After beating the game once comes Hard Mode, which, well, is a lot harder. Enemies do more damage and the game is far more punishing. If you own Metroid series amiibo, including the pair of brand new ones coming out on the same day as this game, you can unlock other bonuses. With the new Metroid amiibo, you can unlock Fusion Mode, which is a slightly more difficult hard mode that lets you play wearing Samus’ suit from Metroid Fusion. The other Samus amiibo unlock bonus energy, missile, and Aeion tanks during play as well as art galleries and a sound test after completion. If you don’t have access to the amiibo, you’re only missing out on some superfluous options. Unless you’re the type to replay through games on their hardest difficulties, the amiibo usage is ultimately just a nice bonus.

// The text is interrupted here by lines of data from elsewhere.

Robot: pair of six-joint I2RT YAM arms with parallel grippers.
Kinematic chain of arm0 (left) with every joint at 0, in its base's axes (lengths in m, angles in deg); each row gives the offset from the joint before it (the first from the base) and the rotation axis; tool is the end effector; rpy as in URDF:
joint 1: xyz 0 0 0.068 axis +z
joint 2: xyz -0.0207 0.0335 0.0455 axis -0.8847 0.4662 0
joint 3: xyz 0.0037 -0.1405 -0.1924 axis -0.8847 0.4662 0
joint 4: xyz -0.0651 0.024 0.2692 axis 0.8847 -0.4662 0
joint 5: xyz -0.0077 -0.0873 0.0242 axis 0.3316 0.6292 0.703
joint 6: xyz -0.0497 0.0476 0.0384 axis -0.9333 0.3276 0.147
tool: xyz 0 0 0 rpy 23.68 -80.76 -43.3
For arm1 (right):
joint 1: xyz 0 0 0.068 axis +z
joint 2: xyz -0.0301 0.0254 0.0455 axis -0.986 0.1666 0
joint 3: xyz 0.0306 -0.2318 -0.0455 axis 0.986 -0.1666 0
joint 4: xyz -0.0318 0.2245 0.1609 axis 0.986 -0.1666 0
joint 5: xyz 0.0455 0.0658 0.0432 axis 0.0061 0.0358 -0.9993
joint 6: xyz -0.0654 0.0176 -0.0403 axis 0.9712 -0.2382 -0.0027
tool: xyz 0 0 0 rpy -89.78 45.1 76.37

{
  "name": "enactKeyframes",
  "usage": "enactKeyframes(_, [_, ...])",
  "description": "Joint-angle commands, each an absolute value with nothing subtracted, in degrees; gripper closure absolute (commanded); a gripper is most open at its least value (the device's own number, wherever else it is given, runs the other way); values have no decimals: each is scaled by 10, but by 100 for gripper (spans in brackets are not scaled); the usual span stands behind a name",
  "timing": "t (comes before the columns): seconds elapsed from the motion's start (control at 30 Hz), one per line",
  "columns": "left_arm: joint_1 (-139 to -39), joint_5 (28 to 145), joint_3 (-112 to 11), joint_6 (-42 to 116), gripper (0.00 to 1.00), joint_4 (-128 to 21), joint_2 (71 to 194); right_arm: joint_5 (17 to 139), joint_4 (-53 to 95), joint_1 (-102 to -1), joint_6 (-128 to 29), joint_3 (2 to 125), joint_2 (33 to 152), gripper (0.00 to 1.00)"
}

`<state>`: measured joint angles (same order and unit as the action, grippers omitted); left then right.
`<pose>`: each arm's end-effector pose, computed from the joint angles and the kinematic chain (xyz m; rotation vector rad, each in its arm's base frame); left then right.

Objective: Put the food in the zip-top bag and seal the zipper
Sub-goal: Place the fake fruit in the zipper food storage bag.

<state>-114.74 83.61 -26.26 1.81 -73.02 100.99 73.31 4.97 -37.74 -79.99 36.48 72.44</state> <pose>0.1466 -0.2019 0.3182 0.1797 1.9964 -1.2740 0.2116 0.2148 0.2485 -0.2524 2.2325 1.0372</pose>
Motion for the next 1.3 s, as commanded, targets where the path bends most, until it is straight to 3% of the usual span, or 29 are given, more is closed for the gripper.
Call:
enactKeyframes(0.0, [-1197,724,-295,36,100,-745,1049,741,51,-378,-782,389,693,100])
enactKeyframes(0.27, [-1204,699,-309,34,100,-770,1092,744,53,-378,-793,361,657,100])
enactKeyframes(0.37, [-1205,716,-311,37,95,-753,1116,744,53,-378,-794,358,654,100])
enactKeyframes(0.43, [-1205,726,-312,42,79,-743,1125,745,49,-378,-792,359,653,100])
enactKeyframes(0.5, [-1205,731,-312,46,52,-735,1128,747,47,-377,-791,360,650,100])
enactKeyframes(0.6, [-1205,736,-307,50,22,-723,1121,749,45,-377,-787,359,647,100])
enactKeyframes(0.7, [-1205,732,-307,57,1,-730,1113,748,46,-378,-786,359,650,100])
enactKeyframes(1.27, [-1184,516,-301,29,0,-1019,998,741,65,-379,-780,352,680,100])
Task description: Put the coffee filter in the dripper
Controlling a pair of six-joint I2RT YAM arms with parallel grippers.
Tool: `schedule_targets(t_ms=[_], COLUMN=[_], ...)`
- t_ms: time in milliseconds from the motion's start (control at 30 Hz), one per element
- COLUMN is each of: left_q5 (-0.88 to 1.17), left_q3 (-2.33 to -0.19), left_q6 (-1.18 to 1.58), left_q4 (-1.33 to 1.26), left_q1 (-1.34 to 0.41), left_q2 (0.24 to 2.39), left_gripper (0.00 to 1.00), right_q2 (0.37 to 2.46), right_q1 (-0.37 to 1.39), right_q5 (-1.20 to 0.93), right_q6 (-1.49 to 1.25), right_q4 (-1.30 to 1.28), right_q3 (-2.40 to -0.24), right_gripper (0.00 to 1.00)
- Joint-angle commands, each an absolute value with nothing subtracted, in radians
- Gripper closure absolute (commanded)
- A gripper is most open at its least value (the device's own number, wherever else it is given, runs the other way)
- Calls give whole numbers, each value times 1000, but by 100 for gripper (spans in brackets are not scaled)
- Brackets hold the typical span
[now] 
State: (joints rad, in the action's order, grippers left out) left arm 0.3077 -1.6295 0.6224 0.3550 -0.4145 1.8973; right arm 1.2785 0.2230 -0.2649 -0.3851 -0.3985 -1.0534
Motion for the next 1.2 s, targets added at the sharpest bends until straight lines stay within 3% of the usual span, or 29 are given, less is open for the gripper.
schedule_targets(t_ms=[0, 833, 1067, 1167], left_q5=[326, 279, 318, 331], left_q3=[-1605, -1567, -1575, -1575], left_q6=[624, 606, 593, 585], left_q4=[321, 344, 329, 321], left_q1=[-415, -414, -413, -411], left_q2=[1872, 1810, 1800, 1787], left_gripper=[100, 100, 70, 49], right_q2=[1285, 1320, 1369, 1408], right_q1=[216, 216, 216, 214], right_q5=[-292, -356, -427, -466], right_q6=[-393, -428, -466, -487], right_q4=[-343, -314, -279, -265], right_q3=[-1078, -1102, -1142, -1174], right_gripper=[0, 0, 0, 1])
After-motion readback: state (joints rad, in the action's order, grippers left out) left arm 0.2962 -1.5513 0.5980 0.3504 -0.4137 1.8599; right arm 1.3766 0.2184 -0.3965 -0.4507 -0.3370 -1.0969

Going into Metroid: Samus Returns, I was hopeful and optimistic. But given the past decade of Metroid, it was hard to not be a skeptic. After beating Metroid: Samus Returns, my skepticism washed away, mostly thanks to the fact that this 3DS game pays a loving homage to the greatness of past entries while adding enough new elements to feel like a fresh and wonderful modern experience. With their powers combined, Nintendo and MercurySteam basically struck gold with this game. Samus Returns is a dynamite entry in the fabled series and deserves to be mentioned in the same breath as Metroid: Zero Mission and Super Metroid. If you’ve been waiting for a new 2D Metroid game from Nintendo for more than a decade, you owe it to yourself to play this game.